Quale autore si è avvicinato di più al grande romanzo americano? «Saul Bellow ne ha scritti addirittura due: Le avventure di Augie March e Herzog, mentre Norman Mailer, che tanto aspirava al traguardo, non l’ha neppure sfiorato. E se siamo costretti a conferire un unico premio al miglior romanzo americano — conclude — dobbiamo dividerlo equamente tra Le avventure di Huckleberry Finn e Il Grande Gatsby ».
Il suo «primo amore» è stato però un altro. «Il mio primo momento di trascendenza attraverso la lettura è avvenuto a 17 anni con La tigre nella giungla di James. Lo lessi e pensai: questa è la mia vita». Ma se oggi la Ozick è candidata perenne al Nobel («Non lo daranno mai a un ebreo americano con affinità per Israele e il sionismo») può ringraziare sua nonna che il primo giorno di scuola, quando la nipote aveva 5 anni, osò sfidare il maestro che l’aveva apostrofata in yiddish: «Riportala a casa, le ragazze non devono studiare».

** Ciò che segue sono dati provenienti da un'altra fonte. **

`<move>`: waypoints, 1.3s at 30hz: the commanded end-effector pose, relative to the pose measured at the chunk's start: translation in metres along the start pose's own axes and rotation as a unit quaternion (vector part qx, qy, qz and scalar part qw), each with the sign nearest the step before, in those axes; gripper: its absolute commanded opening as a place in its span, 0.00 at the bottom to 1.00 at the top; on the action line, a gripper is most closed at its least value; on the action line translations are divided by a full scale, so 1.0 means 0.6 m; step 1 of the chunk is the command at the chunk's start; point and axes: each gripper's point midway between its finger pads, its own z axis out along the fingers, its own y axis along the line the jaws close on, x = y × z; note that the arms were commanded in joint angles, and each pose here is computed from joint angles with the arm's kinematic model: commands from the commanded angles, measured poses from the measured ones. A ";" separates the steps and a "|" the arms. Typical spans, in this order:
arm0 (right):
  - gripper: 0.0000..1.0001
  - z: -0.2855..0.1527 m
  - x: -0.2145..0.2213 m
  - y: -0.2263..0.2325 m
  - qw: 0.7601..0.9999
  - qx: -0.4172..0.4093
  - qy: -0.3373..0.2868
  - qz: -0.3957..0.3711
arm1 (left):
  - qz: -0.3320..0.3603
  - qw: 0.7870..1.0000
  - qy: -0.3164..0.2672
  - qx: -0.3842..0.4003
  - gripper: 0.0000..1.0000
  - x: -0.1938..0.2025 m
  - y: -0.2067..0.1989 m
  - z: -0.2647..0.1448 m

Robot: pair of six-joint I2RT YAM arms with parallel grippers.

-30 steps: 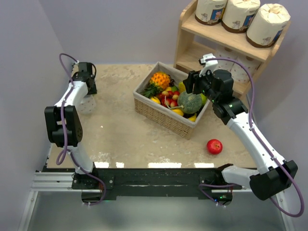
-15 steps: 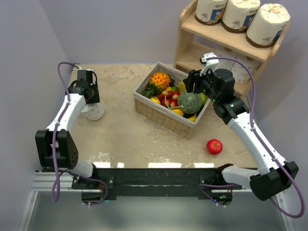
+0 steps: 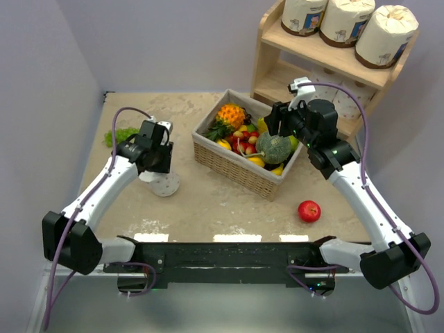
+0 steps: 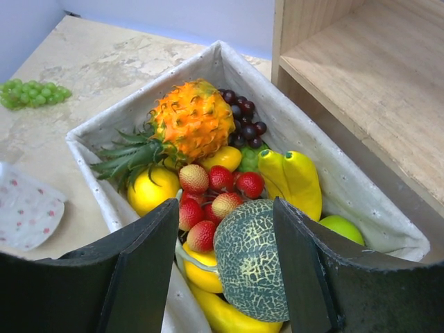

Di tutti i personaggi femminili delle sue opere, uno le sta più a cuore degli altri: Ruth Puttermesser, la sfortunata protagonista di The Puttermesser Papers, del 1997. «Sebbene non abbiamo nulla in comune — lei non si è mai sposata, è un avvocato fallito, si costruisce un golem e viene brutalmente uccisa — è una creatura colta, che guarda il mondo con una prospettiva letteraria, come a volte temo di fare anch’io».
A differenza di Don DeLillo, lei non vede intercambiabilità tra cinema e fiction. «DeLillo sbaglia. Anche se le tecniche cinematografiche hanno influenzato l’attuale stile letterario, il divario tra i due generi è incolmabile. Nei film voci, immagini e ambienti sono sempre imposti da un occhio estraneo e quindi non c’è spazio per l’immaginazione. I romanzi, al contrario, si aprono alla soggettività e libertà del singolo lettore». Perciò «il romanzo non è andato perduto, ma resiste nel calore della mano — insiste la scrittrice —. L’interiorità non può nutrirsi delle trame dei film. In un’epoca in cui le masse si fanno guidare dalle macchine, dove possiamo trovare lo stimolo che nelle nostre anime risvegli un sussulto di fragilità, speranza, trascendenza e trepidazione? Solo nel romanzo, nella sua plasticità ed elasticità».